What is a font tester?

A font tester is a tool that lets you preview how a typeface looks before you use it in a design or website. Instead of installing a font on your operating system or embedding it in a project, you can load it directly in the browser and see exactly how letters, numbers, and symbols are rendered. This is especially useful for evaluating custom or unfamiliar fonts, since the visual character of a typeface — its proportions, weight, spacing, and rhythm — can only be judged in context with real text.

Modern browsers expose the FontFace API, which makes it possible to register a font from a local file and apply it to any element on the page without uploading anything to a server. All rendering happens locally, so the font file never leaves your device.

Tool description

This Font Tester lets you upload a font file (TTF, OTF, WOFF, or WOFF2) and instantly preview it with fully customizable typography settings. You can adjust size, line height, letter spacing, word spacing, weight, style, alignment, and colors, then see the result rendered live across multiple specimens — sample text, full alphabet, digits, symbols, and a size scale — to evaluate the typeface from every angle.

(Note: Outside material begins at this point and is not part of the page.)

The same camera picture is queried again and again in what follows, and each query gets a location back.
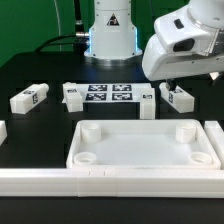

The font is loaded entirely in the browser; no upload, account, or installation is required.

Examples

Input: A custom .woff2 file plus the sample text The quick brown fox jumps over the lazy dog.

Output: A live preview of that sentence rendered in the uploaded font at the chosen size, weight, and spacing, plus separate panels showing the uppercase alphabet, lowercase alphabet, digits, symbols, and the same pangram repeated at 12, 16, 20, 24, 32, 48, 64, and 96 pixels.

Features

  • Local font loading: Drop in a TTF, OTF, WOFF, or WOFF2 file and see it applied immediately
  • Full typography controls: Adjust font size, line height, letter spacing, word spacing, weight, italic, and alignment
  • Color customization: Pick text and background colors to test contrast and on-brand combinations
  • Multiple specimens: Preview the font with custom text, the full alphabet, digits, symbols, and a size scale
  • Privacy-friendly: Files are processed in your browser and never uploaded to a server

Use cases

  • Evaluating a purchased or downloaded font: Try a typeface across sizes, weights, and colors before committing it to a brand or project
  • Testing webfont rendering: Check how a .woff2 file actually displays in the browser, including kerning, spacing, and italic style
  • Designing typography for a website or app: Iterate quickly on font size, line height, and letter spacing to find the right combination

Supported formats

  • TTF (TrueType Font)
  • OTF (OpenType Font)
  • WOFF (Web Open Font Format)
  • WOFF2 (Web Open Font Format 2.0)

Options explained

  • Sample text — The text shown in the main preview panel; supports multiple lines.
  • Font size — Size of the main preview text in pixels (8–200). The alphabet, digit, and symbol panels render at 75% of this value.
  • Line height — Vertical spacing between lines, expressed as a percentage of the font size (50–300%).
  • Letter spacing — Extra space between individual characters, in pixels (-10 to 30). Negative values tighten the text.
  • Word spacing — Extra space between words, in pixels (-10 to 50).
  • Font weight — Numeric weight from 100 (Thin) to 900 (Black). Only weights actually included in the font file will render distinctly; others are simulated by the browser.
  • Italic — Toggles font-style: italic. If the font has no italic variant, the browser may synthesize a slanted version.
  • Text align — Left, center, right, or justify alignment for the preview panels.
  • Text color / Background color — Colors used in every preview panel, useful for previewing the font on its intended background.

Tips

  • Some fonts only ship a single weight; switching to bold or thin may look identical or fall back to a synthetic browser style. Check the font's documentation if a weight looks wrong.
  • Use the size scale panel to spot fonts that hint poorly at small sizes — a typeface that looks elegant at 64px can become unreadable at 12px.
  • Test your font against both light and dark backgrounds; thin weights often disappear on dark backgrounds and need to be bumped up.
  • Compare uppercase and lowercase panels side by side to evaluate x-height, cap height, and overall rhythm.

Limitations

  • Variable font axes beyond standard weight and italic are not exposed individually.
  • OpenType features such as ligatures, stylistic alternates, and small caps are rendered using the browser's defaults and cannot be toggled in the UI.
  • Very large font files may take a moment to load and parse.